_Task_.
Give back all of the data verbatim.

□ □ □ □ □ □ □

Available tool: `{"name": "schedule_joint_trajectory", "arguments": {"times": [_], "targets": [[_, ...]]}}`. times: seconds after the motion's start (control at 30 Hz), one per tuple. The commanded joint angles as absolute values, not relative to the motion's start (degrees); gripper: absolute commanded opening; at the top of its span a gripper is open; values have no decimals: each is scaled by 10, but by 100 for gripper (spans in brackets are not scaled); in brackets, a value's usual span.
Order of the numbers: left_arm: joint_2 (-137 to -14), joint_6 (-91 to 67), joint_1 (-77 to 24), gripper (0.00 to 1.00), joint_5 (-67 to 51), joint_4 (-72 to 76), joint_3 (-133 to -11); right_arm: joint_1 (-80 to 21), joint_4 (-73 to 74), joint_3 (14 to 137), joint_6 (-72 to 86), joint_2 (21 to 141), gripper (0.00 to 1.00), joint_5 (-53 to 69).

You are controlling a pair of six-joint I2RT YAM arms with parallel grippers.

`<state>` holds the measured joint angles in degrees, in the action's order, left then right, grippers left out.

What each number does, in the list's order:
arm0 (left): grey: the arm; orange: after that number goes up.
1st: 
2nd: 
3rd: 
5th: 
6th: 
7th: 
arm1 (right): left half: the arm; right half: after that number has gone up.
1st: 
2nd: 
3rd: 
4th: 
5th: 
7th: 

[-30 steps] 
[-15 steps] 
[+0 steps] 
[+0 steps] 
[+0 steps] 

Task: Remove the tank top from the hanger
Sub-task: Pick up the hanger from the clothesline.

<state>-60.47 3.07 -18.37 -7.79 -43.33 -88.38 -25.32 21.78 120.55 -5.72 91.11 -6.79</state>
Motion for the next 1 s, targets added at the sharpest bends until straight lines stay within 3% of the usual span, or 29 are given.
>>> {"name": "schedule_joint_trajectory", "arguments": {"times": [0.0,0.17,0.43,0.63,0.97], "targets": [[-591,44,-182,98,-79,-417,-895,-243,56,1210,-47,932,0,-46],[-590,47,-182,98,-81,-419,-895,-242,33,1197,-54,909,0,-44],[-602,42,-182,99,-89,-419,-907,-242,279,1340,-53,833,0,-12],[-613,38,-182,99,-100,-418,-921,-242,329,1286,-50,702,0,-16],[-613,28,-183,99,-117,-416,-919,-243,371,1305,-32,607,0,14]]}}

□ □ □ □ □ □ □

_Result for this exercise_.
Available tool: `{"name": "schedule_joint_trajectory", "arguments": {"times": [_], "targets": [[_, ...]]}}`. times: seconds after the motion's start (control at 30 Hz), one per tuple. The commanded joint angles as absolute values, not relative to the motion's start (degrees); gripper: absolute commanded opening; at the top of its span a gripper is open; values have no decimals: each is scaled by 10, but by 100 for gripper (spans in brackets are not scaled); in brackets, a value's usual span.
Order of the numbers: left_arm: joint_2 (-137 to -14), joint_6 (-91 to 67), joint_1 (-77 to 24), gripper (0.00 to 1.00), joint_5 (-67 to 51), joint_4 (-72 to 76), joint_3 (-133 to -11); right_arm: joint_1 (-80 to 21), joint_4 (-73 to 74), joint_3 (14 to 137), joint_6 (-72 to 86), joint_2 (21 to 141), gripper (0.00 to 1.00), joint_5 (-53 to 69).

You are controlling a pair of six-joint I2RT YAM arms with parallel grippers.

`<state>` holds the measured joint angles in degrees, in the action's order, left then right, grippers left out.

What each number does, in the list's order:
arm0 (left): grey: the arm; orange: after that number goes up.
1st: 
2nd: 
3rd: 
5th: 
6th: 
7th: 
arm1 (right): left half: the arm; right half: after that number has gone up.
1st: 
2nd: 
3rd: 
4th: 
5th: 
7th: 

[-30 steps] 
[-15 steps] 
[+0 steps] 
[+0 steps] 
[+0 steps] 

Task: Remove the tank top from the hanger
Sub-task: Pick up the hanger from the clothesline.

<state>-60.47 3.07 -18.37 -7.79 -43.33 -88.38 -25.32 21.78 120.55 -5.72 91.11 -6.79</state>
Motion for the next 1 s, targets added at the sharpest bends until straight lines stay within 3% of the usual span, or 29 are given.
>>> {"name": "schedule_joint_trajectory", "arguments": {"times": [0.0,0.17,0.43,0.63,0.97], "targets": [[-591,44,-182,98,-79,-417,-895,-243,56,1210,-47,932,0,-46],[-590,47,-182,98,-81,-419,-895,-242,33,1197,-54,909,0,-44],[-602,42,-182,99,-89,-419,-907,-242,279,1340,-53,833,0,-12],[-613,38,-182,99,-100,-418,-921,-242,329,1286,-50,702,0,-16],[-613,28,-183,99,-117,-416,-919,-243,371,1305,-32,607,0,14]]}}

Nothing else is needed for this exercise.